Researchers use spectral volume compression ultra-high-speed photographic equipment to capture 5D information.

Researchers use information-rich optical imaging technology to provide multi-dimensional information, which enables people to observe and analyze the detected targets by using spectrum-volume compression ultrafast photography technology. This special photography method can capture 5D information in snapshots at the same time.

This technology can capture highly dynamic scenes on picosecond and femtosecond time scales. Researchers point out that ultrafast multidimensional optical imaging can be applied to the detection of extremely fast phenomena in physics, chemistry and biology.
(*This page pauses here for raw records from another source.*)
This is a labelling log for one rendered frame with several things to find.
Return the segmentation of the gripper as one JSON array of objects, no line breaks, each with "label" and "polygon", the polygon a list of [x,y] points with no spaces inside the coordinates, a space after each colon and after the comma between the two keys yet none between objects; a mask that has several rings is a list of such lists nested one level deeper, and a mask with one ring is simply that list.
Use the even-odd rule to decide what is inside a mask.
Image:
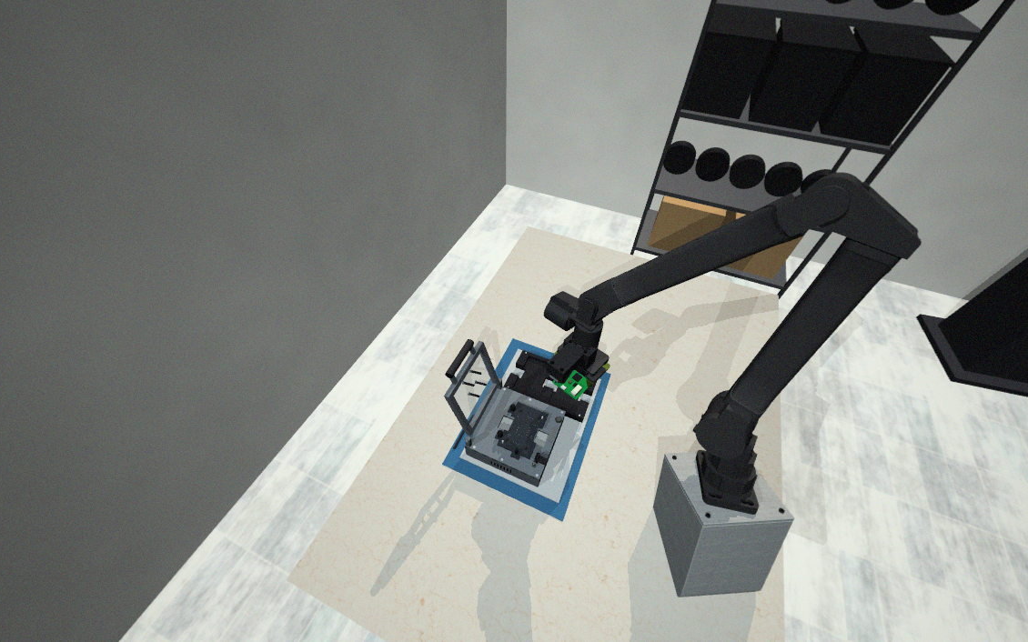
[{"label": "gripper", "polygon": [[[560,343],[560,346],[558,347],[558,350],[556,350],[556,352],[560,351],[560,348],[563,347],[563,343]],[[553,356],[556,355],[556,352],[554,352]],[[587,386],[591,387],[595,385],[596,382],[598,382],[599,378],[603,376],[603,374],[610,368],[611,365],[607,363],[609,362],[609,358],[610,357],[605,354],[605,352],[602,352],[598,349],[598,354],[596,355],[595,362],[593,363],[593,365],[589,367],[589,369],[587,369],[587,371],[583,371],[583,369],[578,366],[576,367],[576,369],[574,369],[574,371],[579,372],[581,376],[585,376],[587,381]]]}]

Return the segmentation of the green circuit board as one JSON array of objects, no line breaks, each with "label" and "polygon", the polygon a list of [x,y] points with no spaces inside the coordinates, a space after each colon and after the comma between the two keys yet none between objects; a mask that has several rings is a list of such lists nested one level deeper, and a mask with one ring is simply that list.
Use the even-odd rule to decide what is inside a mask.
[{"label": "green circuit board", "polygon": [[586,391],[586,389],[589,389],[586,377],[581,376],[577,371],[572,371],[568,380],[565,381],[565,385],[563,385],[563,383],[555,383],[555,380],[551,383],[558,386],[560,390],[567,392],[567,394],[574,398],[574,400],[577,400],[583,394],[583,392]]}]

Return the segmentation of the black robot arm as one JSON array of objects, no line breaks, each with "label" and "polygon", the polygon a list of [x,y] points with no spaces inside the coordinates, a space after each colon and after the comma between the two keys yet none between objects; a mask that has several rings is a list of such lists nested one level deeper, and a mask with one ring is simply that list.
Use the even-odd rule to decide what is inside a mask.
[{"label": "black robot arm", "polygon": [[[602,318],[614,311],[772,246],[793,241],[814,227],[846,236],[746,371],[730,390],[713,396],[695,424],[692,431],[707,452],[698,450],[695,457],[702,501],[707,506],[756,515],[760,508],[752,488],[757,454],[751,451],[758,436],[752,430],[761,415],[874,285],[922,243],[917,228],[866,181],[851,174],[829,174],[821,179],[800,195],[788,194],[757,207],[713,232],[594,286],[579,299],[560,291],[551,296],[544,310],[545,318],[565,331],[574,327],[546,369],[551,380],[565,385],[577,366],[587,371],[595,362],[598,348],[594,346],[602,336]],[[572,338],[581,347],[574,345]]]}]

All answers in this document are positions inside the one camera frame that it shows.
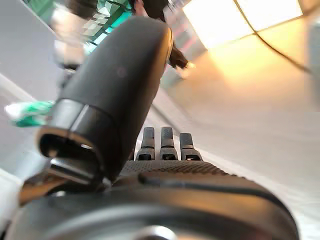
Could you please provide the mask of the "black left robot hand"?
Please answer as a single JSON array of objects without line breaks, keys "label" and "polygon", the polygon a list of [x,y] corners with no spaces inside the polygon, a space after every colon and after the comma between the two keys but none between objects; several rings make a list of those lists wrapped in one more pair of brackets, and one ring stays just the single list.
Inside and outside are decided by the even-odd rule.
[{"label": "black left robot hand", "polygon": [[36,138],[49,158],[28,179],[6,240],[298,240],[263,186],[202,159],[192,136],[143,127],[172,48],[170,27],[133,17],[79,66]]}]
Compressed ultrafast photography is a research topic, because it has the characteristics of high time resolution, high data throughput and single shooting.

This technology has been used to study various ultrafast phenomena, including capturing ultrafast photons, observing optical Mach cones, and detecting optical chaotic dynamics. In many applications to study ultrafast phenomena, the spatial volume distribution and spectral composition of dynamic scenes are very important for observing the dynamic process and exploring its potential mechanism. Recently, researchers demonstrated a spectral volume cup system, which can capture 5D information in snapshot measurement.

The system combines time-of-flight CUP and hyperspectral CUP, the former extracts spatial three-dimensional information, and the latter records spatial-time-spectral four-dimensional information. The complete 5D information can be retrieved by coupling the time-of-flight UnionPay and hyperspectral UnionPay data according to the timestamp relationship.

The system provides special resolutions of 0.39, 0.35 and 3 mm in X, Y and Z directions. The system can also reliably distinguish various three-dimensional objects, and demonstrate with a three-dimensional human model coated with quantum dots. The visual field is 8.8 mm 6.3 mm 15 mm, which can be adjusted by changing the tubular lens according to the scene. Researchers say that SV-CUP, which combines computational imaging, compressive sensing and image processing, provides a new method to improve the dimension of ultrafast optical imaging.